A coupling between the nuclear and electronic energy losses occur in the nuclear fuel (UO₂) during in-reactor operations. However, the underlying mechanisms involved are still to be investigated. In this work, synergistic effects of nuclear and electronic energy losses have been investigated by irradiating crystals with single (900 keV I ions or 27 MeV Fe ions) and dual (900 keV I ions and 27 MeV Fe ions, simultaneously) ion beams at the JANNUS-Saclay facility. The damage build-up kinetic was in situ characterized by Raman spectroscopy. The microstructure evolution was determined by transmission electron microscopy (TEM) observations and by X-ray diffraction (XRD) analysis. Results show that both crystalline disorder and strain level are lower under dual-beam compared to the single-beam ion irradiations. Indeed, the dual-beam irradiation induces a transition from the formation of dislocation loops to dislocation lines.
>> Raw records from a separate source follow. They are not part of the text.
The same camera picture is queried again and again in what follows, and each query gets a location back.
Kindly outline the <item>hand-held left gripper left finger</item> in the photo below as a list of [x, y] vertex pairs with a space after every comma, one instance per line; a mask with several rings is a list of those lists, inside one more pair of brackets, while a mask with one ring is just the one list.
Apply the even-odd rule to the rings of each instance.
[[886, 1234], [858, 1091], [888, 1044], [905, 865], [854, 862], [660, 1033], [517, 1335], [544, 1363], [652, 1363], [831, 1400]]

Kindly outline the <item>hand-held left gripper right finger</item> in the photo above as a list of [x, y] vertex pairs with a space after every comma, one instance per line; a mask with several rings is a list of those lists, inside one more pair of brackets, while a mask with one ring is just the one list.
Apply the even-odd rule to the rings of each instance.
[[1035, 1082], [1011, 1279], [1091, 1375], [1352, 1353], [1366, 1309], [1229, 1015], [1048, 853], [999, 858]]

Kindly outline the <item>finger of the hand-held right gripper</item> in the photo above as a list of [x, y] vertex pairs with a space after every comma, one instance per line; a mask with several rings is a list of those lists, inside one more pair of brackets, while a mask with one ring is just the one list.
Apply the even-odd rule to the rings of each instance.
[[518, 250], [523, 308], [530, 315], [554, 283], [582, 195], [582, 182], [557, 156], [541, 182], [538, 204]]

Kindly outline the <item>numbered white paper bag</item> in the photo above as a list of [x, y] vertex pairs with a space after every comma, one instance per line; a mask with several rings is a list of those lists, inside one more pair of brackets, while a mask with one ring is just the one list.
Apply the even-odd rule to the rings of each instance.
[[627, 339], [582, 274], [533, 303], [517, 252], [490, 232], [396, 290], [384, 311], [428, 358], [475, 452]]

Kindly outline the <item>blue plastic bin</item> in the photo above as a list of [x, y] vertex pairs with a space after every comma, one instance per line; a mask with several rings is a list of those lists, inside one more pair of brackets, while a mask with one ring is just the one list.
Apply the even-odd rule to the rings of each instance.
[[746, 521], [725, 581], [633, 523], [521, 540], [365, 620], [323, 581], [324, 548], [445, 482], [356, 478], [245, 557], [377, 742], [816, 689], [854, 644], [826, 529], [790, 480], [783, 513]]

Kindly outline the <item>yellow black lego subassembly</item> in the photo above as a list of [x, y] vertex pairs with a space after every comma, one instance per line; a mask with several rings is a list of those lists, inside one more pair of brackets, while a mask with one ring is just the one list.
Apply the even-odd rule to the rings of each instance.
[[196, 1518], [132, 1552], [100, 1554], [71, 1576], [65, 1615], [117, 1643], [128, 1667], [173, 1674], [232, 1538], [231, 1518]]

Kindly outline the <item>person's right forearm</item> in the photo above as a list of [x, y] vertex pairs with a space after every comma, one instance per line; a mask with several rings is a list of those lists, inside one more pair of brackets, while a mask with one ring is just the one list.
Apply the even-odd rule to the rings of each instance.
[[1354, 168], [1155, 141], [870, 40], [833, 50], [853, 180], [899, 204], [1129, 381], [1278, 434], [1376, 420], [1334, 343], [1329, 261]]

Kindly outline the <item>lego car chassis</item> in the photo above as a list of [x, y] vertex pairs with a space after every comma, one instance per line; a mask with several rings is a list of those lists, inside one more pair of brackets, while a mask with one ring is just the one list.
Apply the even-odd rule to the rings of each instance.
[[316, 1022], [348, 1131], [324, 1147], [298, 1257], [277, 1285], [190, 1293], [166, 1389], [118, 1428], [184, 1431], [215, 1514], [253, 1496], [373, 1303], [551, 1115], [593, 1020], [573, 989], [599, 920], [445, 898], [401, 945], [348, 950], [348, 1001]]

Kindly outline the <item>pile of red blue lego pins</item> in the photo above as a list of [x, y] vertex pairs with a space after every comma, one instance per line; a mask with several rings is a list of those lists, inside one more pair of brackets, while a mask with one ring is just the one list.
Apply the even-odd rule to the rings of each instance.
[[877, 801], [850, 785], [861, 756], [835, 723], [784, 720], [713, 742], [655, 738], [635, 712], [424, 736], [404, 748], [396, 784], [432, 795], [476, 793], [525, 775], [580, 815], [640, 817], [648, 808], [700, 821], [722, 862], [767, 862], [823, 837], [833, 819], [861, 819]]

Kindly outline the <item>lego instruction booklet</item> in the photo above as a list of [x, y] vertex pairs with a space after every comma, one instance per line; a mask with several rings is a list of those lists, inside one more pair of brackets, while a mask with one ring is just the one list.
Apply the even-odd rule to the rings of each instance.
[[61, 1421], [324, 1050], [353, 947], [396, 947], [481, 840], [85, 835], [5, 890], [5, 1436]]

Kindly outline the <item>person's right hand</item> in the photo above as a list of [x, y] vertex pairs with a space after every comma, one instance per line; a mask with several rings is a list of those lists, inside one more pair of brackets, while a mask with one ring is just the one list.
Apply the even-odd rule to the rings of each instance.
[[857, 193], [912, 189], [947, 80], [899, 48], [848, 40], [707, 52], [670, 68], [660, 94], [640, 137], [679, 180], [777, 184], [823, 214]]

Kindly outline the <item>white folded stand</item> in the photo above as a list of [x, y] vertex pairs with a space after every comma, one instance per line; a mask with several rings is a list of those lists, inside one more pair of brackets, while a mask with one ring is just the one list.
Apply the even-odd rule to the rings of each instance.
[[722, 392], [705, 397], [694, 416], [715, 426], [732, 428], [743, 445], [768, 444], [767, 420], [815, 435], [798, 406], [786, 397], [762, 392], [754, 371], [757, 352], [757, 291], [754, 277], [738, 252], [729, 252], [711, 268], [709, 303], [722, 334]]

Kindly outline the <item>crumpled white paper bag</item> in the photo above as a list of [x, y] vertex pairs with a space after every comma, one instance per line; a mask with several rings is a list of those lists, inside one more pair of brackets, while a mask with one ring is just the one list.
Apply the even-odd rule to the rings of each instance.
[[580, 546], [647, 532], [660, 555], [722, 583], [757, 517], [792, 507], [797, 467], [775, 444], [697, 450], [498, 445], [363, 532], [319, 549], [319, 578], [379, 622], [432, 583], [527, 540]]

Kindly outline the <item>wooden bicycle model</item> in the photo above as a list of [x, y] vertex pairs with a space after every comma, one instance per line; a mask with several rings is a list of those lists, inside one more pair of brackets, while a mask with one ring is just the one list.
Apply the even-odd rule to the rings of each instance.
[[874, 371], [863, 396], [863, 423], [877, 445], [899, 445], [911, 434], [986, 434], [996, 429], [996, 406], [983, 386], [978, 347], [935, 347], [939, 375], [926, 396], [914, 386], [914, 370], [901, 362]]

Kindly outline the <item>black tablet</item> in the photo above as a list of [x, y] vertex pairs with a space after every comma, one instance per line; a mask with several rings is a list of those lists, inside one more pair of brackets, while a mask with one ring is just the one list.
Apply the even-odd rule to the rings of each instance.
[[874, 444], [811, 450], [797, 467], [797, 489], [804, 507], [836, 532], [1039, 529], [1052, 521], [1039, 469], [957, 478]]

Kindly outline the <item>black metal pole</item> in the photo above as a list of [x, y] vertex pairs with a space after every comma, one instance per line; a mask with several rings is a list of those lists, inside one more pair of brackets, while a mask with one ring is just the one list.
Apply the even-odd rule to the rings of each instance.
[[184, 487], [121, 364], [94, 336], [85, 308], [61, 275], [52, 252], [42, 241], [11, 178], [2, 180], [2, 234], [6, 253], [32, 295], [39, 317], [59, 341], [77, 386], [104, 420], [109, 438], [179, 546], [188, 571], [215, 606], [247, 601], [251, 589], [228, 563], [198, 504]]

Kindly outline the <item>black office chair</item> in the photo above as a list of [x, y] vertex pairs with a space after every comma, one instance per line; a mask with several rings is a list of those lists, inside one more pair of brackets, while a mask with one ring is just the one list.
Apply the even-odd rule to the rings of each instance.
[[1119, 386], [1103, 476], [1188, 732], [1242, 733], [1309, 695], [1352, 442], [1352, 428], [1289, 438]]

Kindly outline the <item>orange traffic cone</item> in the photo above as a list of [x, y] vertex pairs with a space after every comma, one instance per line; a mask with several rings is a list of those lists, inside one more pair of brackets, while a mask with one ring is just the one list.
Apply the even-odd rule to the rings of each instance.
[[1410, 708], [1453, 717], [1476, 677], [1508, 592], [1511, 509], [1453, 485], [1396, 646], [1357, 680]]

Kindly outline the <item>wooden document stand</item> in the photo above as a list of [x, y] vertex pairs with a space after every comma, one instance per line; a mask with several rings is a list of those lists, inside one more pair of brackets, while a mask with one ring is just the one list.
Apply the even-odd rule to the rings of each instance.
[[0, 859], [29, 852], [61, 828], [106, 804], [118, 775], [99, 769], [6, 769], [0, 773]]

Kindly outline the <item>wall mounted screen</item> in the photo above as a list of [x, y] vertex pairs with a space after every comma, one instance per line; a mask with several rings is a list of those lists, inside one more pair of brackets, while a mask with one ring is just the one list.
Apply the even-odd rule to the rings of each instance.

This result can be explained, in the framework of the thermal spike model, by a local increase of the temperature along the high-energy ion path. This temperature increase likely induces an enhanced defect migration leading to defect rearrangement.

反应堆内操作期间，核燃料损失（UO ₂）发生核能和电子能量损失之间的耦合。但是，所涉及的潜在机制仍有待研究。在这项工作中，已经通过向单晶（900 keV I离子或27 MeV Fe离子）和双晶（900 keV I离子和27 MeV Fe离子，同时）离子束照射晶体，研究了核能和电子能量损失的协同效应。 JANNUS-Saclay设施。损伤累积动力学是原位的以拉曼光谱为特征。通过透射电子显微镜（TEM）观察和X射线衍射（XRD）分析确定了微观结构的演变。结果表明，与单束离子辐照相比，双束辐照下的晶体紊乱和应变水平均较低。实际上，双束辐照引起从位错环的形成到位错线的转变。该结果可以在热尖峰模型的框架内通过沿高能离子路径的温度局部升高来解释。温度升高可能导致缺陷迁移增强，导致缺陷重排。